I think we went through this once before.....
I'm not into pink at all but if someone bought me this one, I'd keep it just cause it's soooooo outrageous.


If you go to my picture gallery, there's a couple other pink guns and a purple one too.


----------



## wyldkat49766

Now the purple one I could see.


----------



## kbkrause

Even air guns.


----------



## skyhawk1

I thought when you go into the woods you don't want the animal to see youthat is why we camo up? But how can you hunt with a pink gun and hide it so it is not seen an still be able to shoot at the animal? I'm just wondering?


----------



## Hamilton Reef

GUNS N' ROSES Florists aren't the only ones targeting Valentine's shoppers

So if "your lady's hotter than a $2 pistol" -- as the Big Al's radio ad goes -- a handgun may prove to be the perfect Valentine's gift.

http://www.thetowntalk.com/apps/pbcs.dll/article?AID=/20080214/NEWS01/802140327


----------



## 1wildchild

I would own that purple gun.

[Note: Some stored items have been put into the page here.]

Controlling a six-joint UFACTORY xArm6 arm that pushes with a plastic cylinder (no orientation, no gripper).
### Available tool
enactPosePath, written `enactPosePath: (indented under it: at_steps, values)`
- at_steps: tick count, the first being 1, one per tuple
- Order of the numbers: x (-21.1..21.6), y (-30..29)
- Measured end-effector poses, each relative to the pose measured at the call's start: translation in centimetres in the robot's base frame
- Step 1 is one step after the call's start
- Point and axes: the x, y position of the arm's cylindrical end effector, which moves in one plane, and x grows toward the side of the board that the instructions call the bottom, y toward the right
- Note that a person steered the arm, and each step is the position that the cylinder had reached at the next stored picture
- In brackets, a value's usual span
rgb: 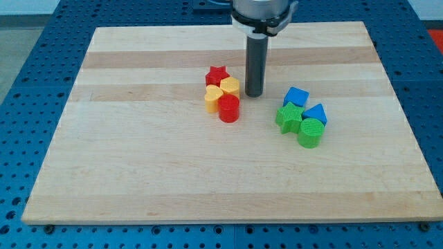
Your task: Push the blue cube into the blue triangle
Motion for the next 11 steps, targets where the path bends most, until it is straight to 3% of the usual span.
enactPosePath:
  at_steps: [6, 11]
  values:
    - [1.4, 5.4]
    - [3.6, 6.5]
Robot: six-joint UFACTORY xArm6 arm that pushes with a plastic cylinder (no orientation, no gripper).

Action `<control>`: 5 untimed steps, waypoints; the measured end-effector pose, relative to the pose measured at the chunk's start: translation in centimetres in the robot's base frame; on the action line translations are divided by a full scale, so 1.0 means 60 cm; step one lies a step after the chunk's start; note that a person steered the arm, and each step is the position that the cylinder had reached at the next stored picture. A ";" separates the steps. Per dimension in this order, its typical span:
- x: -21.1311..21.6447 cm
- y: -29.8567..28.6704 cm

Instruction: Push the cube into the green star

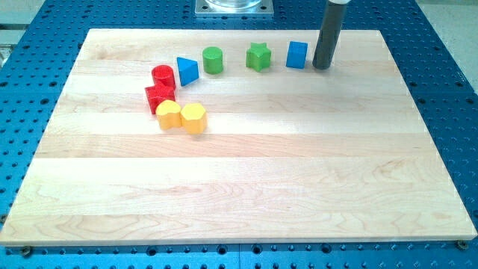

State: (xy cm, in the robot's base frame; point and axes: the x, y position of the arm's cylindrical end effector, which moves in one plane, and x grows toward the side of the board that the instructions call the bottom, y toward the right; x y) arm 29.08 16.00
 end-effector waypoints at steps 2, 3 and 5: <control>-0.013 0.036; -0.013 0.049; -0.041 0.025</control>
State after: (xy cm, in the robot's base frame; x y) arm 26.61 17.50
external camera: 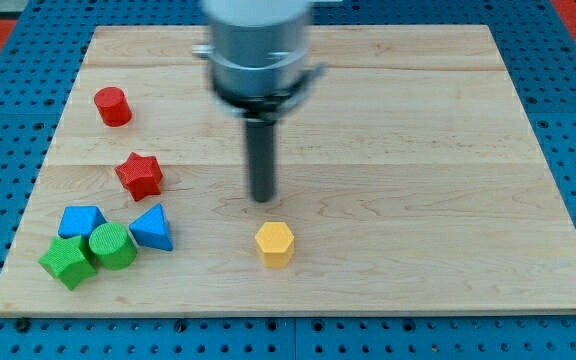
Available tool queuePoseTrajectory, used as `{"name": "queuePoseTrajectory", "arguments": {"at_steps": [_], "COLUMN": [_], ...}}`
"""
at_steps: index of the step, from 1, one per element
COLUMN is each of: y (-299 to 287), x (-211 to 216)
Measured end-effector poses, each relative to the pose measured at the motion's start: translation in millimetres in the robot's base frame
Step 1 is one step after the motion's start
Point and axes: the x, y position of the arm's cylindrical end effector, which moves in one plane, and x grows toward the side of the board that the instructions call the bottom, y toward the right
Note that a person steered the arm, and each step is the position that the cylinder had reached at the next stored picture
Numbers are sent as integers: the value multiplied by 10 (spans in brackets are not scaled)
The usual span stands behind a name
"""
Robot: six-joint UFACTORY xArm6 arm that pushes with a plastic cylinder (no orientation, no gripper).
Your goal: Move the yellow hexagon to the bottom center of the board
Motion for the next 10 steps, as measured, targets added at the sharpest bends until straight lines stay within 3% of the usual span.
{"name": "queuePoseTrajectory", "arguments": {"at_steps": [2, 4, 5, 6, 7, 8, 9, 10], "y": [-60, 175, 280, 287, 653, 1019, 900, 175], "x": [610, 327, 583, 298, -298, -1171, -2195, -2606]}}
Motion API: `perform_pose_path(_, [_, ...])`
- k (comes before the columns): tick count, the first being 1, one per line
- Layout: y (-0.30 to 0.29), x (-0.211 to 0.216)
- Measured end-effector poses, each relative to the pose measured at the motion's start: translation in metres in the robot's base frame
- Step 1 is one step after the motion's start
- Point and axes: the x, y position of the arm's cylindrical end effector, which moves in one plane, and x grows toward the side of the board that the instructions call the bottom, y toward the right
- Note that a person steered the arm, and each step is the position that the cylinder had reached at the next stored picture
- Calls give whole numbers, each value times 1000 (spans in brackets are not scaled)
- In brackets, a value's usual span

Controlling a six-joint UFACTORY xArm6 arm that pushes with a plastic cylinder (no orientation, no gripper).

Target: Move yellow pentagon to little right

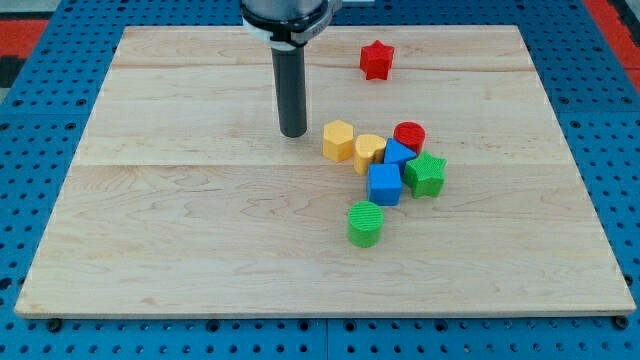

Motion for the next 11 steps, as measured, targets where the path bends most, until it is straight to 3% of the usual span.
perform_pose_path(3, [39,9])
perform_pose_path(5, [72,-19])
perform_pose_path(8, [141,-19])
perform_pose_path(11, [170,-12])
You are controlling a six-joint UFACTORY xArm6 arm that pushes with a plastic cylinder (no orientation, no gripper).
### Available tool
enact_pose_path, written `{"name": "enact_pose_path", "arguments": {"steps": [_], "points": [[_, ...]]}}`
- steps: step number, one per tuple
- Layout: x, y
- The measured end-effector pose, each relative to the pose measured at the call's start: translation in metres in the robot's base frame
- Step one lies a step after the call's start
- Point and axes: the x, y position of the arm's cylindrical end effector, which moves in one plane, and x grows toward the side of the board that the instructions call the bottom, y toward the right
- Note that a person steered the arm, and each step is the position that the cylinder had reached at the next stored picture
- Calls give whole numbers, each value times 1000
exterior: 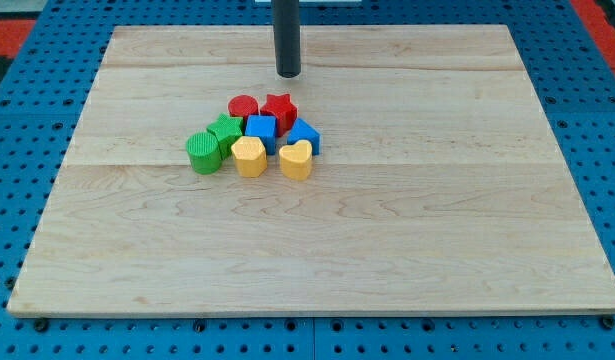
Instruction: Move your arm to the center left
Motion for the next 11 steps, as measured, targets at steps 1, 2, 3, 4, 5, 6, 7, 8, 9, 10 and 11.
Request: {"name": "enact_pose_path", "arguments": {"steps": [1, 2, 3, 4, 5, 6, 7, 8, 9, 10, 11], "points": [[3, 3], [3, 7], [3, 23], [-15, -24], [-20, -102], [-20, -184], [8, -231], [50, -246], [105, -251], [134, -229], [183, -213]]}}
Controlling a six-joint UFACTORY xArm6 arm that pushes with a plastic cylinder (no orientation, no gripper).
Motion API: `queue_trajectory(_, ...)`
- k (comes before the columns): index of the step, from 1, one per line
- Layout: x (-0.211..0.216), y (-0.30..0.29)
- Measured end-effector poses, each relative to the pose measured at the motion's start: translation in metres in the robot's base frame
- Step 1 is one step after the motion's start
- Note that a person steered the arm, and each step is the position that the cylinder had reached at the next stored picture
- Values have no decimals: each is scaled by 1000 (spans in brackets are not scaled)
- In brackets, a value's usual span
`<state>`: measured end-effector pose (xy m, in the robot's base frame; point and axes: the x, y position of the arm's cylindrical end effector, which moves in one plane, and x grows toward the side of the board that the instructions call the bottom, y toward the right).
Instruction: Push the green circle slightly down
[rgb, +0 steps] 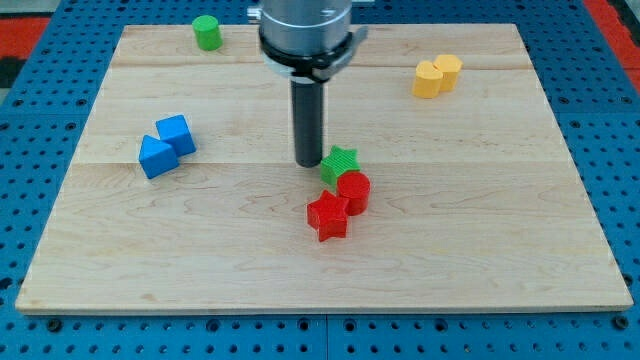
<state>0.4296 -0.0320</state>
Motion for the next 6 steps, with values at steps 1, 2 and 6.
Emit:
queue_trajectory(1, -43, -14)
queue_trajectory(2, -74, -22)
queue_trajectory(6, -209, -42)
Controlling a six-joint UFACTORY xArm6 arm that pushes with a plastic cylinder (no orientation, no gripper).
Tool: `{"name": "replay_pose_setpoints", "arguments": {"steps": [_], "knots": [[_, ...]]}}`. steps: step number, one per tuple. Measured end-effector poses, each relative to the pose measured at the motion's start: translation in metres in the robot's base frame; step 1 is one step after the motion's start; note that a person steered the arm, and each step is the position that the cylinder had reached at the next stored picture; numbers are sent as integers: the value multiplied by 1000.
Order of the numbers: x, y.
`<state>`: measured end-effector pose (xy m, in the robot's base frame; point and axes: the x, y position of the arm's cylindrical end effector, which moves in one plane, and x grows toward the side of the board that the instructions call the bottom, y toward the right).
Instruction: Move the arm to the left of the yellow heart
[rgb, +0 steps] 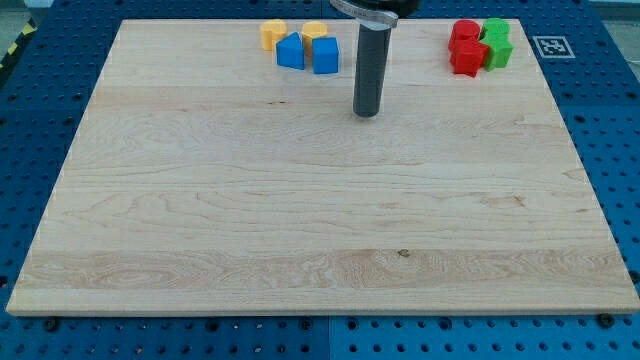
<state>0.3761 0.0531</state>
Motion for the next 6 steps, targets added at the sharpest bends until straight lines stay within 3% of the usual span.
{"name": "replay_pose_setpoints", "arguments": {"steps": [2, 4, 6], "knots": [[12, 0], [73, 0], [84, -11]]}}
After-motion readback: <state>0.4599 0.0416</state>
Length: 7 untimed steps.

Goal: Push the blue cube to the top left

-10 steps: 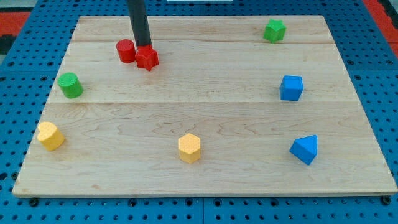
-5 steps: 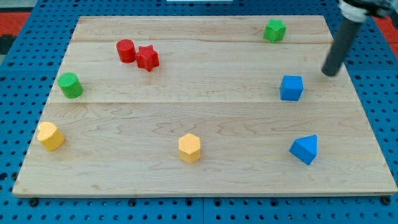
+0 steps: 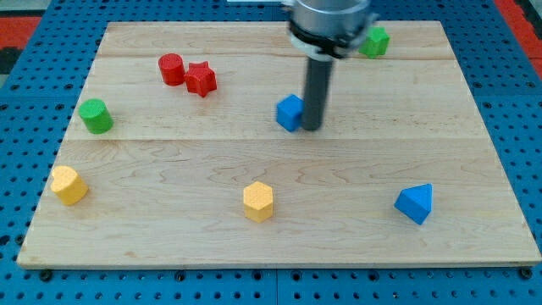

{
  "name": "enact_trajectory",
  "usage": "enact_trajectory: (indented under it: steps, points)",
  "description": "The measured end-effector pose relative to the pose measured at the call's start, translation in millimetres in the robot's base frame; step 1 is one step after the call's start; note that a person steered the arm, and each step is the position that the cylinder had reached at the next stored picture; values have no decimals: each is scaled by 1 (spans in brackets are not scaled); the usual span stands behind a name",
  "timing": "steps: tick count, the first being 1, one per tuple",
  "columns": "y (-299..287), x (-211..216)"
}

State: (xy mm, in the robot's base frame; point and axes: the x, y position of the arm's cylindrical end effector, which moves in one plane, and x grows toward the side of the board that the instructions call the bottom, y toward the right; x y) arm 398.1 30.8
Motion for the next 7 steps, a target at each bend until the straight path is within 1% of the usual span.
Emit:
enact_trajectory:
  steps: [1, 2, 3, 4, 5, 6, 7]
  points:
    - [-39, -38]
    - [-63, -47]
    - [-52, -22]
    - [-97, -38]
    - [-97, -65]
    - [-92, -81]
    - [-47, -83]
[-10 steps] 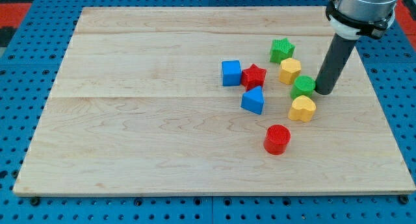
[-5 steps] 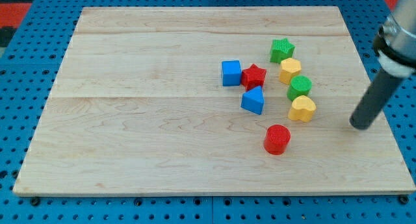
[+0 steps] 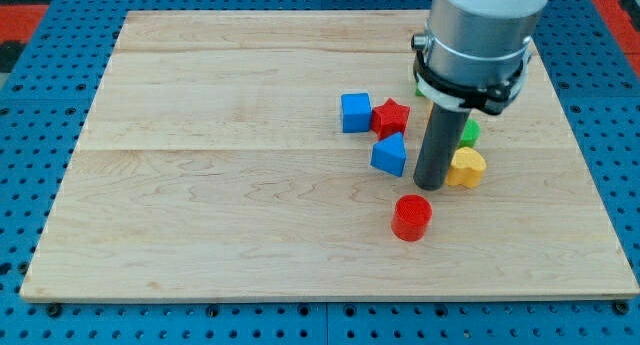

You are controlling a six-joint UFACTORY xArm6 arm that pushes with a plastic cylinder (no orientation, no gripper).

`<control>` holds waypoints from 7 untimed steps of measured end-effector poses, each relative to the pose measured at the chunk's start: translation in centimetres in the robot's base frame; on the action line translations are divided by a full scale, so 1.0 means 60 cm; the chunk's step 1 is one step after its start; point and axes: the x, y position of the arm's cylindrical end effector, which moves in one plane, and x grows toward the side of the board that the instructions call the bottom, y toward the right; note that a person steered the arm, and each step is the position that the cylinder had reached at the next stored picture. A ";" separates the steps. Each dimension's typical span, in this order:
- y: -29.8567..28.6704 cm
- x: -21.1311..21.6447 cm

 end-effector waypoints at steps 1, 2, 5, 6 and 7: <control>0.000 -0.025; 0.005 -0.028; 0.107 0.045; 0.211 0.028; 0.253 -0.053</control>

I would also get a certain satisfaction out of outshooting the guys at the range with a pink pistol!!!! But that's just me


----------



## STEINFISHSKI

My 10 year old daughter wants a pink Hello Kitty muzzle loader with sparkles.


----------



## Little Roober

STEINFISHSKI said:


> My 10 year old daughter wants a pink Hello Kitty muzzle loader with sparkles.


Good luck finding one of those! :lol:


----------



## Firecracker

lol Put a dab of glue on it and throw some sprinkles on it, VERY easy to do 


however I dont see the Pink in the Woods working real well.....


----------



## 1wildchild

Gee, that would go along great with the pink and purple sparkled handlebar tassles that I have for my ATV! :chillin:


----------



## Firecracker

lol.......... hey we had PINK helmet.. Tha ladys up in the Lodge always us the *Pink Lady's* hahaha


----------



## remigirl08

About a month ago, i just got my first gun and its the pink remington 20 gauge shotgun from gander moutain, i saw it and wanted it. Still havent shot it yet, waiting for all this snow to stop! i am really excited to shoot. Plan on having my first pheasant hunt with it this year


----------



## 1wildchild

remigirl08 said:


> About a month ago, i just got my first gun and its the pink remington 20 gauge shotgun from gander moutain, i saw it and wanted it. Still havent shot it yet, waiting for all this snow to stop! i am really excited to shoot. Plan on having my first pheasant hunt with it this year


Nice thing about guns, you can shoot em even if it is snowy out


----------